# [The problem]
Exclude the pictures and reproduce the remaining data exactly as written.

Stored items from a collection
- - -
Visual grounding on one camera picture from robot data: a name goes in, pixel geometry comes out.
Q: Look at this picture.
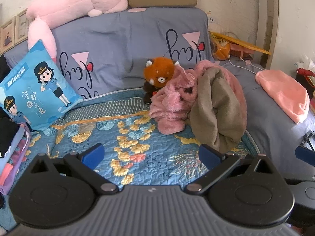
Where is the blue floral quilt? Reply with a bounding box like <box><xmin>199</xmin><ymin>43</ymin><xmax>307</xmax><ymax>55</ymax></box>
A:
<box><xmin>0</xmin><ymin>88</ymin><xmax>261</xmax><ymax>229</ymax></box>

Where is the pink floral folded garment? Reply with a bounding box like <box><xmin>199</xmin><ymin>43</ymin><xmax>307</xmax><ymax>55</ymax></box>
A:
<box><xmin>7</xmin><ymin>138</ymin><xmax>28</xmax><ymax>168</ymax></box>

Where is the large pink plush toy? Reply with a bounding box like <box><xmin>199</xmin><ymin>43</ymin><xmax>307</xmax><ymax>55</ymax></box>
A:
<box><xmin>26</xmin><ymin>0</ymin><xmax>129</xmax><ymax>59</ymax></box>

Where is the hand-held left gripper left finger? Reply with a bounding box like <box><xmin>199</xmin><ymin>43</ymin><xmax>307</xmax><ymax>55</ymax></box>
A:
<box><xmin>25</xmin><ymin>143</ymin><xmax>119</xmax><ymax>194</ymax></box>

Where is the salmon fleece cloth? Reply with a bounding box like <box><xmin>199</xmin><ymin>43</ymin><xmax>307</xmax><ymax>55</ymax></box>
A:
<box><xmin>255</xmin><ymin>69</ymin><xmax>310</xmax><ymax>124</ymax></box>

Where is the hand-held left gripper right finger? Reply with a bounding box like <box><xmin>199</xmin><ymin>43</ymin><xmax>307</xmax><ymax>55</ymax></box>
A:
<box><xmin>184</xmin><ymin>144</ymin><xmax>280</xmax><ymax>194</ymax></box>

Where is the black garment with white stripe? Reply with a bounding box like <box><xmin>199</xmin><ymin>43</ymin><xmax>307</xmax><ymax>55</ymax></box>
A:
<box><xmin>0</xmin><ymin>112</ymin><xmax>25</xmax><ymax>158</ymax></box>

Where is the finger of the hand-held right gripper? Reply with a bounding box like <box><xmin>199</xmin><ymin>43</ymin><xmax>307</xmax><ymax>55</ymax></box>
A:
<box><xmin>295</xmin><ymin>131</ymin><xmax>315</xmax><ymax>163</ymax></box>

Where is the red panda plush toy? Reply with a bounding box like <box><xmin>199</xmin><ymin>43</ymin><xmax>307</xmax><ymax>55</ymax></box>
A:
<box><xmin>143</xmin><ymin>57</ymin><xmax>180</xmax><ymax>105</ymax></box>

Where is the wooden picture frame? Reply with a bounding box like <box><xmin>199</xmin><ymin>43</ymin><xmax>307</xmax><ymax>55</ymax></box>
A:
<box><xmin>13</xmin><ymin>8</ymin><xmax>31</xmax><ymax>46</ymax></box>
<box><xmin>0</xmin><ymin>20</ymin><xmax>16</xmax><ymax>54</ymax></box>

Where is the yellow flat board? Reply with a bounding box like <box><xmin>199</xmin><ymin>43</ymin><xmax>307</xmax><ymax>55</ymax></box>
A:
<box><xmin>209</xmin><ymin>31</ymin><xmax>271</xmax><ymax>55</ymax></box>

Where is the white cable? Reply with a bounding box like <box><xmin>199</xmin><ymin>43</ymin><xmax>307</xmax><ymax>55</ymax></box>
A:
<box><xmin>228</xmin><ymin>55</ymin><xmax>265</xmax><ymax>75</ymax></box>

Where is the coral folded garment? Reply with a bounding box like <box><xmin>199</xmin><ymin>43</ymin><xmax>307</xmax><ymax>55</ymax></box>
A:
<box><xmin>0</xmin><ymin>163</ymin><xmax>15</xmax><ymax>187</ymax></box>

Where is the black jacket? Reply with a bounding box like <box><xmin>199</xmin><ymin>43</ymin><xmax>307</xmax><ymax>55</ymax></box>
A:
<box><xmin>0</xmin><ymin>54</ymin><xmax>12</xmax><ymax>79</ymax></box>

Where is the orange snack bag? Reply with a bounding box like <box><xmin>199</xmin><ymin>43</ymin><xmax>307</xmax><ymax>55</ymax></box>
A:
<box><xmin>211</xmin><ymin>33</ymin><xmax>231</xmax><ymax>61</ymax></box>

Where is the blue cartoon cushion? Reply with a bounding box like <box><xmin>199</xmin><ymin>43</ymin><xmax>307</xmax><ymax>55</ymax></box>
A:
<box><xmin>0</xmin><ymin>39</ymin><xmax>84</xmax><ymax>132</ymax></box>

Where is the grey printed sheet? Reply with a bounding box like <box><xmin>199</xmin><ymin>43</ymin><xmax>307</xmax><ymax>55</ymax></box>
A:
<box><xmin>4</xmin><ymin>6</ymin><xmax>315</xmax><ymax>163</ymax></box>

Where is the pink fuzzy garment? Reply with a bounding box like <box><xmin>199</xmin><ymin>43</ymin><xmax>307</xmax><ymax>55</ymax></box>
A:
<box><xmin>149</xmin><ymin>59</ymin><xmax>248</xmax><ymax>136</ymax></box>

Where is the taupe knit sweater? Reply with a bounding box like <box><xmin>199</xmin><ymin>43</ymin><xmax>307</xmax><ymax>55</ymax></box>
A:
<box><xmin>189</xmin><ymin>67</ymin><xmax>244</xmax><ymax>153</ymax></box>

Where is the pink plastic basket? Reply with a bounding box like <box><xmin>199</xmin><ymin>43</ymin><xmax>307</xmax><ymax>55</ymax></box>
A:
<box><xmin>229</xmin><ymin>42</ymin><xmax>254</xmax><ymax>61</ymax></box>

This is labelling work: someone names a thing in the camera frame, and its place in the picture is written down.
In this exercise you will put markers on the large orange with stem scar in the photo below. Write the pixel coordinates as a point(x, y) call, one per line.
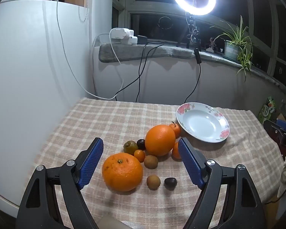
point(122, 174)

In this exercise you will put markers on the small brown kiwi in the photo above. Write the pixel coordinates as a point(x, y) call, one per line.
point(153, 182)
point(150, 161)

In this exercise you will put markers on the beige checked tablecloth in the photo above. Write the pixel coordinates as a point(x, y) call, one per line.
point(109, 119)

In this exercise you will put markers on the black power adapter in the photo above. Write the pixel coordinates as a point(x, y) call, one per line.
point(141, 39)

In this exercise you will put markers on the white floral plate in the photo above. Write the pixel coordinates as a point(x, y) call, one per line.
point(200, 124)

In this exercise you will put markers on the potted spider plant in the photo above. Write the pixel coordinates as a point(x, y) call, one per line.
point(232, 50)

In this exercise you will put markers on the white power strip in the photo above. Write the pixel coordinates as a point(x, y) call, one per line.
point(120, 34)

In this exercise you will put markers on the white cabinet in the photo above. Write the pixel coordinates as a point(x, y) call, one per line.
point(26, 76)

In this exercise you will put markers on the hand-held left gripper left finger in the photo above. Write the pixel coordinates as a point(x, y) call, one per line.
point(90, 162)

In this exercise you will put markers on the small pink flowering plant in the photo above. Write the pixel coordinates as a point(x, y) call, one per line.
point(213, 43)

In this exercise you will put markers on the green printed carton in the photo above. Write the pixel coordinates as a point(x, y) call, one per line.
point(267, 111)

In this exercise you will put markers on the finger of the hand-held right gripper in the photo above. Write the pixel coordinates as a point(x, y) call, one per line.
point(284, 126)

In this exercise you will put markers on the small tangerine with stem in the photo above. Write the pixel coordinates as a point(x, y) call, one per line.
point(176, 130)

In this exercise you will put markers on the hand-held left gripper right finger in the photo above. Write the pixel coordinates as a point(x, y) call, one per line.
point(189, 162)

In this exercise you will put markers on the large smooth oval orange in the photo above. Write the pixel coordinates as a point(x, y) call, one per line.
point(160, 140)

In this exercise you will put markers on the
- - -
# [Final answer]
Visual grounding on one camera picture from robot data: a name goes in, pixel geometry comes out.
Q: Look at this picture.
Where is the blue floral quilt? Reply with a bounding box like <box><xmin>199</xmin><ymin>43</ymin><xmax>307</xmax><ymax>55</ymax></box>
A:
<box><xmin>0</xmin><ymin>88</ymin><xmax>261</xmax><ymax>229</ymax></box>

Where is the pink floral folded garment? Reply with a bounding box like <box><xmin>199</xmin><ymin>43</ymin><xmax>307</xmax><ymax>55</ymax></box>
A:
<box><xmin>7</xmin><ymin>138</ymin><xmax>28</xmax><ymax>168</ymax></box>

Where is the large pink plush toy? Reply with a bounding box like <box><xmin>199</xmin><ymin>43</ymin><xmax>307</xmax><ymax>55</ymax></box>
A:
<box><xmin>26</xmin><ymin>0</ymin><xmax>129</xmax><ymax>59</ymax></box>

Where is the hand-held left gripper left finger? Reply with a bounding box like <box><xmin>199</xmin><ymin>43</ymin><xmax>307</xmax><ymax>55</ymax></box>
A:
<box><xmin>25</xmin><ymin>143</ymin><xmax>119</xmax><ymax>194</ymax></box>

Where is the salmon fleece cloth? Reply with a bounding box like <box><xmin>199</xmin><ymin>43</ymin><xmax>307</xmax><ymax>55</ymax></box>
A:
<box><xmin>255</xmin><ymin>69</ymin><xmax>310</xmax><ymax>124</ymax></box>

Where is the hand-held left gripper right finger? Reply with a bounding box like <box><xmin>199</xmin><ymin>43</ymin><xmax>307</xmax><ymax>55</ymax></box>
A:
<box><xmin>184</xmin><ymin>144</ymin><xmax>280</xmax><ymax>194</ymax></box>

Where is the black garment with white stripe? Reply with a bounding box like <box><xmin>199</xmin><ymin>43</ymin><xmax>307</xmax><ymax>55</ymax></box>
A:
<box><xmin>0</xmin><ymin>112</ymin><xmax>25</xmax><ymax>158</ymax></box>

Where is the finger of the hand-held right gripper? Reply with a bounding box like <box><xmin>199</xmin><ymin>43</ymin><xmax>307</xmax><ymax>55</ymax></box>
A:
<box><xmin>295</xmin><ymin>131</ymin><xmax>315</xmax><ymax>163</ymax></box>

Where is the red panda plush toy? Reply with a bounding box like <box><xmin>199</xmin><ymin>43</ymin><xmax>307</xmax><ymax>55</ymax></box>
A:
<box><xmin>143</xmin><ymin>57</ymin><xmax>180</xmax><ymax>105</ymax></box>

Where is the wooden picture frame? Reply with a bounding box like <box><xmin>199</xmin><ymin>43</ymin><xmax>307</xmax><ymax>55</ymax></box>
A:
<box><xmin>13</xmin><ymin>8</ymin><xmax>31</xmax><ymax>46</ymax></box>
<box><xmin>0</xmin><ymin>20</ymin><xmax>16</xmax><ymax>54</ymax></box>

Where is the yellow flat board? Reply with a bounding box like <box><xmin>199</xmin><ymin>43</ymin><xmax>307</xmax><ymax>55</ymax></box>
A:
<box><xmin>209</xmin><ymin>31</ymin><xmax>271</xmax><ymax>55</ymax></box>

Where is the white cable? Reply with a bounding box like <box><xmin>199</xmin><ymin>43</ymin><xmax>307</xmax><ymax>55</ymax></box>
A:
<box><xmin>228</xmin><ymin>55</ymin><xmax>265</xmax><ymax>75</ymax></box>

Where is the coral folded garment? Reply with a bounding box like <box><xmin>199</xmin><ymin>43</ymin><xmax>307</xmax><ymax>55</ymax></box>
A:
<box><xmin>0</xmin><ymin>163</ymin><xmax>15</xmax><ymax>187</ymax></box>

Where is the black jacket? Reply with a bounding box like <box><xmin>199</xmin><ymin>43</ymin><xmax>307</xmax><ymax>55</ymax></box>
A:
<box><xmin>0</xmin><ymin>54</ymin><xmax>12</xmax><ymax>79</ymax></box>

Where is the orange snack bag? Reply with a bounding box like <box><xmin>199</xmin><ymin>43</ymin><xmax>307</xmax><ymax>55</ymax></box>
A:
<box><xmin>211</xmin><ymin>33</ymin><xmax>231</xmax><ymax>61</ymax></box>

Where is the blue cartoon cushion? Reply with a bounding box like <box><xmin>199</xmin><ymin>43</ymin><xmax>307</xmax><ymax>55</ymax></box>
A:
<box><xmin>0</xmin><ymin>39</ymin><xmax>84</xmax><ymax>132</ymax></box>

Where is the grey printed sheet? Reply with a bounding box like <box><xmin>199</xmin><ymin>43</ymin><xmax>307</xmax><ymax>55</ymax></box>
A:
<box><xmin>4</xmin><ymin>6</ymin><xmax>315</xmax><ymax>163</ymax></box>

Where is the pink fuzzy garment? Reply with a bounding box like <box><xmin>199</xmin><ymin>43</ymin><xmax>307</xmax><ymax>55</ymax></box>
A:
<box><xmin>149</xmin><ymin>59</ymin><xmax>248</xmax><ymax>136</ymax></box>

Where is the taupe knit sweater? Reply with a bounding box like <box><xmin>199</xmin><ymin>43</ymin><xmax>307</xmax><ymax>55</ymax></box>
A:
<box><xmin>189</xmin><ymin>67</ymin><xmax>244</xmax><ymax>153</ymax></box>

Where is the pink plastic basket? Reply with a bounding box like <box><xmin>199</xmin><ymin>43</ymin><xmax>307</xmax><ymax>55</ymax></box>
A:
<box><xmin>229</xmin><ymin>42</ymin><xmax>254</xmax><ymax>61</ymax></box>

This is labelling work: someone names a thing in the camera frame, and its place in the picture is written down.
In this exercise you will put markers on the large orange with stem scar in the photo below. Write the pixel coordinates as a point(x, y) call, one per line.
point(122, 174)

In this exercise you will put markers on the small brown kiwi in the photo above. Write the pixel coordinates as a point(x, y) call, one per line.
point(153, 182)
point(150, 161)

In this exercise you will put markers on the beige checked tablecloth in the photo above. Write the pixel coordinates as a point(x, y) call, one per line.
point(109, 119)

In this exercise you will put markers on the black power adapter in the photo above. Write the pixel coordinates as a point(x, y) call, one per line.
point(141, 39)

In this exercise you will put markers on the white floral plate in the photo above. Write the pixel coordinates as a point(x, y) call, one per line.
point(200, 124)

In this exercise you will put markers on the potted spider plant in the photo above. Write the pixel coordinates as a point(x, y) call, one per line.
point(232, 50)

In this exercise you will put markers on the white power strip in the photo above. Write the pixel coordinates as a point(x, y) call, one per line.
point(120, 34)

In this exercise you will put markers on the white cabinet in the photo above. Write the pixel coordinates as a point(x, y) call, one per line.
point(26, 76)

In this exercise you will put markers on the hand-held left gripper left finger in the photo above. Write the pixel coordinates as a point(x, y) call, one per line.
point(90, 162)

In this exercise you will put markers on the small pink flowering plant in the photo above. Write the pixel coordinates as a point(x, y) call, one per line.
point(213, 43)

In this exercise you will put markers on the green printed carton in the photo above. Write the pixel coordinates as a point(x, y) call, one per line.
point(267, 111)

In this exercise you will put markers on the finger of the hand-held right gripper in the photo above. Write the pixel coordinates as a point(x, y) call, one per line.
point(284, 126)

In this exercise you will put markers on the small tangerine with stem in the photo above. Write the pixel coordinates as a point(x, y) call, one per line.
point(176, 130)

In this exercise you will put markers on the hand-held left gripper right finger in the photo above. Write the pixel coordinates as a point(x, y) call, one per line.
point(189, 162)

In this exercise you will put markers on the large smooth oval orange in the photo above. Write the pixel coordinates as a point(x, y) call, one per line.
point(160, 140)

In this exercise you will put markers on the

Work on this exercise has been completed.